:: WHAT TO WORK ON ::
Pull each line containing "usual" out of the listing below.
(INPUT MATERIAL begins)
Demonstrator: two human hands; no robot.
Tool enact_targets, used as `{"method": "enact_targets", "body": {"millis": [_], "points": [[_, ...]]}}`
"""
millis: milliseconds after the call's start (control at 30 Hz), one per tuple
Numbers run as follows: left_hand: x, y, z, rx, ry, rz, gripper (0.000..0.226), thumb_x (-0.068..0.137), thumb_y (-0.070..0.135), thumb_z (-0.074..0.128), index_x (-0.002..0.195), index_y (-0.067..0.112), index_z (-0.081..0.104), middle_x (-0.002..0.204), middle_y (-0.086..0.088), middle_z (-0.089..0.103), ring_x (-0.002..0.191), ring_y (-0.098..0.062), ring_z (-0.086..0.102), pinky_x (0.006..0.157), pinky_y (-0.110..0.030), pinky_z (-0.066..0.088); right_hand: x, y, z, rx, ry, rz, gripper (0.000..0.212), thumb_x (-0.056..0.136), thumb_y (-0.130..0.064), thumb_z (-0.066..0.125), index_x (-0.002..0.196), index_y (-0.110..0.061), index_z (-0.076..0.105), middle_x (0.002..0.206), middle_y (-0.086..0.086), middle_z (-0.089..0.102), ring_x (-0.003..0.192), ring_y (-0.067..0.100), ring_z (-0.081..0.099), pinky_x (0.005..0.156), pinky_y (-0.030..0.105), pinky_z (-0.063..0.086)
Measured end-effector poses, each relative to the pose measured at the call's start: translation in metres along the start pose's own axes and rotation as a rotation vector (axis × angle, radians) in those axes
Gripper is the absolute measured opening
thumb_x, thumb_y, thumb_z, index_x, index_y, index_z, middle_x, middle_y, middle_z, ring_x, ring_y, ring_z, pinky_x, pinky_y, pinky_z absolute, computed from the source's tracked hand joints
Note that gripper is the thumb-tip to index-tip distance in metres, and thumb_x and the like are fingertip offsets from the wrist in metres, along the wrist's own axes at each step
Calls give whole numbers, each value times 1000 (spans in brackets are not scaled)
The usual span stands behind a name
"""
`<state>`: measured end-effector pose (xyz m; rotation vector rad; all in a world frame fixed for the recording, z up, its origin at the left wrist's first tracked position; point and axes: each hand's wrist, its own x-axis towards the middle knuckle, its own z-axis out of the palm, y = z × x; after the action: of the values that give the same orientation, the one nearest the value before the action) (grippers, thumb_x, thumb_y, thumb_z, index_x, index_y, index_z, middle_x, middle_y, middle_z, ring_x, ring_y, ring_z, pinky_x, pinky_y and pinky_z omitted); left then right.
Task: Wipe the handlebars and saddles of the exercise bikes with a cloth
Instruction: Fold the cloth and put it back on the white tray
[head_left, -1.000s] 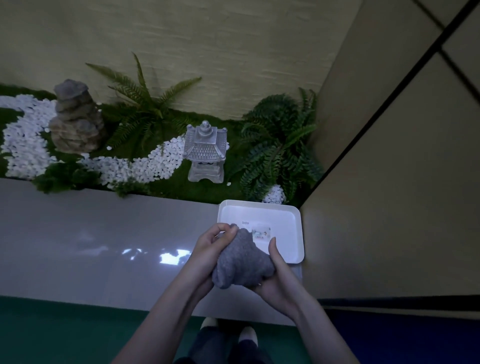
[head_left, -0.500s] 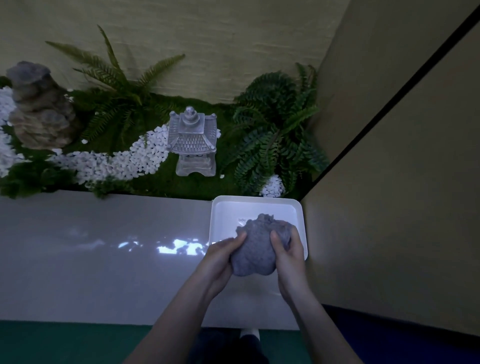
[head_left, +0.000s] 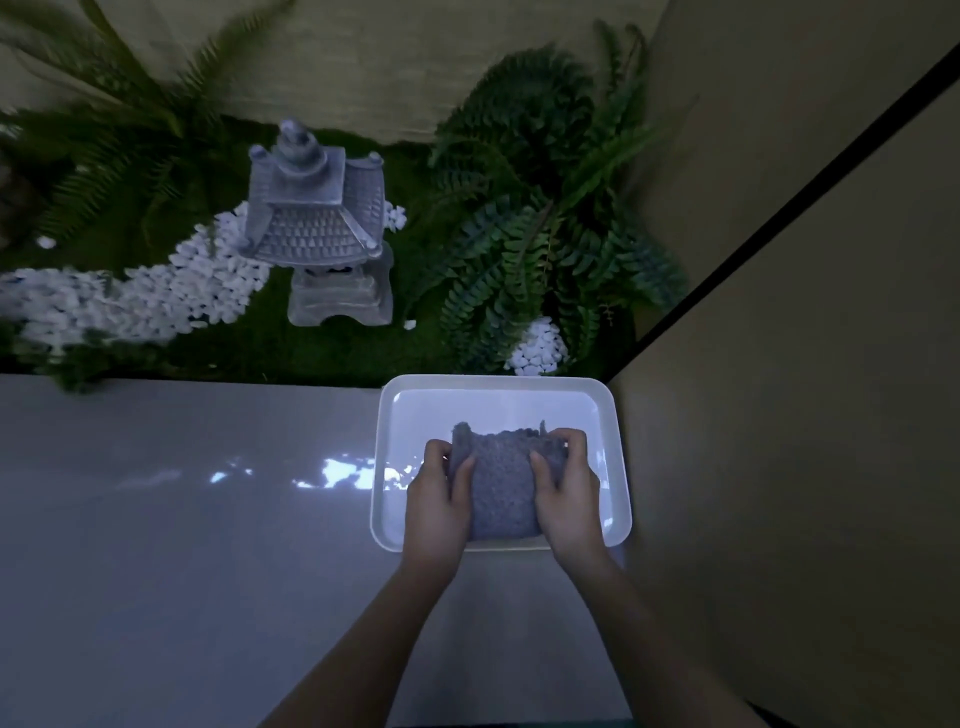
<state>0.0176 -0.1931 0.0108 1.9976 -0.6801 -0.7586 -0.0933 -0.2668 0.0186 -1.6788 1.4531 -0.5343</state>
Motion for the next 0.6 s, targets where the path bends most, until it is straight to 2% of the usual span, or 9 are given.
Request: {"method": "enact_targets", "body": {"millis": [100,167,300,400,500,600], "points": [[23,-27,20,54,-36,54,15,98,28,49,91,16,41,71,3,55,63,-12,56,50,-29,35,24,27,14,-49,-57,-18,19,97,-21,50,113,-17,41,104,0,58,94,21,56,72,29,40],[37,-43,31,90,-50,56,16,97,29,49,93,17,41,74,2,56,65,-16,57,53,-33,40,36,43,23,-85,-100,-17,19,97,-21,49,113,-17,40,109,5,59,98,24,58,77,34,45],[58,-72,44,215,-139,-105,17,96,26,54,97,15,41,69,1,54,70,-25,57,63,-35,43,55,71,34,-254,-167,12,22,96,-19,51,115,-15,41,109,10,59,98,29,58,73,33,42],[60,-81,44,312,-169,-194,21,93,26,58,105,15,45,73,-1,60,77,-26,61,72,-37,49,57,85,36,-445,-194,33,30,94,-20,54,122,-17,43,117,8,54,105,28,55,83,37,46],[62,-80,41,378,-85,-98,29,88,26,65,110,15,49,101,-4,58,89,-25,58,77,-38,49,60,88,33,-508,-114,-61,36,88,-16,61,122,-16,51,117,9,50,111,27,48,89,37,42],[73,-73,44,386,-107,75,35,82,23,71,112,15,55,111,-5,51,99,-23,53,83,-38,47,71,85,34,-618,-174,-248,35,84,-17,64,119,-18,59,118,6,50,113,25,43,93,36,32]]}}
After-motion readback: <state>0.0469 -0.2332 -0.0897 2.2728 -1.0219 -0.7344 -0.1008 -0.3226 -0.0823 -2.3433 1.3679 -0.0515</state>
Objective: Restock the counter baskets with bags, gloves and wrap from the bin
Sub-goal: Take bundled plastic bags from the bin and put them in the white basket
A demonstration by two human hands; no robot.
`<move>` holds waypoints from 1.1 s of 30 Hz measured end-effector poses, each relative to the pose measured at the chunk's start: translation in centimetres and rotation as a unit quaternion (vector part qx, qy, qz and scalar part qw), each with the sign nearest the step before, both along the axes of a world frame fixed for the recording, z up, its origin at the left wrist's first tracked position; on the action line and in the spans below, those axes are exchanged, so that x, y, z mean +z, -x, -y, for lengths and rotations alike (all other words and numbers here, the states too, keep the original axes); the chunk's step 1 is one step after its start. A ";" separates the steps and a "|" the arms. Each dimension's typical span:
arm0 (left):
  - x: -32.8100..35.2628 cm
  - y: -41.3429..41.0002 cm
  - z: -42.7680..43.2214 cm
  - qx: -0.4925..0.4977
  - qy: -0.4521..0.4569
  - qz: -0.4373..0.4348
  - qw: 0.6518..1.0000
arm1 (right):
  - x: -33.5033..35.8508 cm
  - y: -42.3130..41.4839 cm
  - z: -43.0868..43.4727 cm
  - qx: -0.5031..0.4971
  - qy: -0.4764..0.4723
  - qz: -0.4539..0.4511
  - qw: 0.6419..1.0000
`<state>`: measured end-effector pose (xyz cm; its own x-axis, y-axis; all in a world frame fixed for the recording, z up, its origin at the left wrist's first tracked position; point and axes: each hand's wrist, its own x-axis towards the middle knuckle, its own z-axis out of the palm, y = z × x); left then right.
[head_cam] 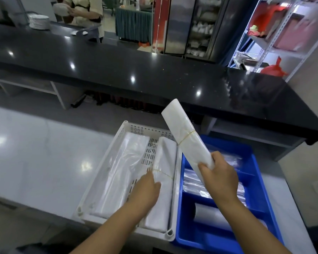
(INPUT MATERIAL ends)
:: ANSWER TO THIS EXERCISE ::
The usual span stands behind a name
Motion for the next 0.6 s, targets where the path bends most, until it is straight to 2% of the usual span, or 9 are given.

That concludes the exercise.